-- Opening Marker --

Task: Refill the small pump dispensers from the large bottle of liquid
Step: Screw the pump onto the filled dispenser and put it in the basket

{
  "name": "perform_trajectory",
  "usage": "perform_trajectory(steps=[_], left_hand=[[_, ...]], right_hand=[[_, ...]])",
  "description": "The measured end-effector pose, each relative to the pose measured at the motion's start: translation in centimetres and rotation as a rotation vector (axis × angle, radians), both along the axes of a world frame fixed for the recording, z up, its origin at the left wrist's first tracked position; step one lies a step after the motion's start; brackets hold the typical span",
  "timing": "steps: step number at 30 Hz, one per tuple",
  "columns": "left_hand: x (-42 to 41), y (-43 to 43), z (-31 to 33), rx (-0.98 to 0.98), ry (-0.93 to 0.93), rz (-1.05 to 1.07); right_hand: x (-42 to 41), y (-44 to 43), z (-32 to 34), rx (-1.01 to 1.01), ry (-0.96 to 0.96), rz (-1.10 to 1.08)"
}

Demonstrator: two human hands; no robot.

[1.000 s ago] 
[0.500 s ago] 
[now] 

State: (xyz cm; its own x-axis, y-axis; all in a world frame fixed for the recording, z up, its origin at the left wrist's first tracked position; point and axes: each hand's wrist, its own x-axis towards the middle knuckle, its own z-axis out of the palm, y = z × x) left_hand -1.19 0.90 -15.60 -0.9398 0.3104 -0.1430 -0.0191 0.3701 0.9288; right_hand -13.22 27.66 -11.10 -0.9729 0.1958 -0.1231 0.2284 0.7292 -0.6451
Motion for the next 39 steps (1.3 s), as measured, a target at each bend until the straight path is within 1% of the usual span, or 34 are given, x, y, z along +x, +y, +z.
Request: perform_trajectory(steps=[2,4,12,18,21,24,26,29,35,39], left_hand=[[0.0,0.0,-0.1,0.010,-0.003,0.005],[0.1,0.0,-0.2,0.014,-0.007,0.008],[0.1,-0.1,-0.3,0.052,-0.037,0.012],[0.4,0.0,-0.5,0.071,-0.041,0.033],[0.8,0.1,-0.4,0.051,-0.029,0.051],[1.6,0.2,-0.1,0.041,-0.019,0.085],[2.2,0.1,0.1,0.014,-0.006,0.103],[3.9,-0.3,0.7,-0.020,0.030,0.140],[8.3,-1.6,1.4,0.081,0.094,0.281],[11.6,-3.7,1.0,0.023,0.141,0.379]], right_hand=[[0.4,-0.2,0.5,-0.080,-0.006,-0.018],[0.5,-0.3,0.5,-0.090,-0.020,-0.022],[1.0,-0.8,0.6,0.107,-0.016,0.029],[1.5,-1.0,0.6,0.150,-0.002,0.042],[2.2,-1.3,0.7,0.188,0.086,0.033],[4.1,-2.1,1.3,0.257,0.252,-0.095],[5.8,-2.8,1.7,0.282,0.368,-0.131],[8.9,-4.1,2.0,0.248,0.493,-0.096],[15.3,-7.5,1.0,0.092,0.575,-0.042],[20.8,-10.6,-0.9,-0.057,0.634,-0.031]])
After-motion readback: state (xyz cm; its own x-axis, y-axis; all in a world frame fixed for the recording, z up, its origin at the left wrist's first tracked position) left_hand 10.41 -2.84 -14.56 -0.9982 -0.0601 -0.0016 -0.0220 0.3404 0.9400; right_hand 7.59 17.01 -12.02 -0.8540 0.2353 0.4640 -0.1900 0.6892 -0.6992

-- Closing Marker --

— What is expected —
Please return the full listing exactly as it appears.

— Output for this exercise —
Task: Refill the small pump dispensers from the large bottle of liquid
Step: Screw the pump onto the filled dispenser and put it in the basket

{
  "name": "perform_trajectory",
  "usage": "perform_trajectory(steps=[_], left_hand=[[_, ...]], right_hand=[[_, ...]])",
  "description": "The measured end-effector pose, each relative to the pose measured at the motion's start: translation in centimetres and rotation as a rotation vector (axis × angle, radians), both along the axes of a world frame fixed for the recording, z up, its origin at the left wrist's first tracked position; step one lies a step after the motion's start; brackets hold the typical span",
  "timing": "steps: step number at 30 Hz, one per tuple",
  "columns": "left_hand: x (-42 to 41), y (-43 to 43), z (-31 to 33), rx (-0.98 to 0.98), ry (-0.93 to 0.93), rz (-1.05 to 1.07); right_hand: x (-42 to 41), y (-44 to 43), z (-32 to 34), rx (-1.01 to 1.01), ry (-0.96 to 0.96), rz (-1.10 to 1.08)"
}

Demonstrator: two human hands; no robot.

[1.000 s ago] 
[0.500 s ago] 
[now] 

State: (xyz cm; its own x-axis, y-axis; all in a world frame fixed for the recording, z up, its origin at the left wrist's first tracked position; point and axes: each hand's wrist, its own x-axis towards the middle knuckle, its own z-axis out of the palm, y = z × x) left_hand -1.19 0.90 -15.60 -0.9398 0.3104 -0.1430 -0.0191 0.3701 0.9288; right_hand -13.22 27.66 -11.10 -0.9729 0.1958 -0.1231 0.2284 0.7292 -0.6451
Motion for the next 39 steps (1.3 s), as measured, a target at each bend until the straight path is within 1% of the usual span, or 34 are given, x, y, z along +x, +y, +z.
Request: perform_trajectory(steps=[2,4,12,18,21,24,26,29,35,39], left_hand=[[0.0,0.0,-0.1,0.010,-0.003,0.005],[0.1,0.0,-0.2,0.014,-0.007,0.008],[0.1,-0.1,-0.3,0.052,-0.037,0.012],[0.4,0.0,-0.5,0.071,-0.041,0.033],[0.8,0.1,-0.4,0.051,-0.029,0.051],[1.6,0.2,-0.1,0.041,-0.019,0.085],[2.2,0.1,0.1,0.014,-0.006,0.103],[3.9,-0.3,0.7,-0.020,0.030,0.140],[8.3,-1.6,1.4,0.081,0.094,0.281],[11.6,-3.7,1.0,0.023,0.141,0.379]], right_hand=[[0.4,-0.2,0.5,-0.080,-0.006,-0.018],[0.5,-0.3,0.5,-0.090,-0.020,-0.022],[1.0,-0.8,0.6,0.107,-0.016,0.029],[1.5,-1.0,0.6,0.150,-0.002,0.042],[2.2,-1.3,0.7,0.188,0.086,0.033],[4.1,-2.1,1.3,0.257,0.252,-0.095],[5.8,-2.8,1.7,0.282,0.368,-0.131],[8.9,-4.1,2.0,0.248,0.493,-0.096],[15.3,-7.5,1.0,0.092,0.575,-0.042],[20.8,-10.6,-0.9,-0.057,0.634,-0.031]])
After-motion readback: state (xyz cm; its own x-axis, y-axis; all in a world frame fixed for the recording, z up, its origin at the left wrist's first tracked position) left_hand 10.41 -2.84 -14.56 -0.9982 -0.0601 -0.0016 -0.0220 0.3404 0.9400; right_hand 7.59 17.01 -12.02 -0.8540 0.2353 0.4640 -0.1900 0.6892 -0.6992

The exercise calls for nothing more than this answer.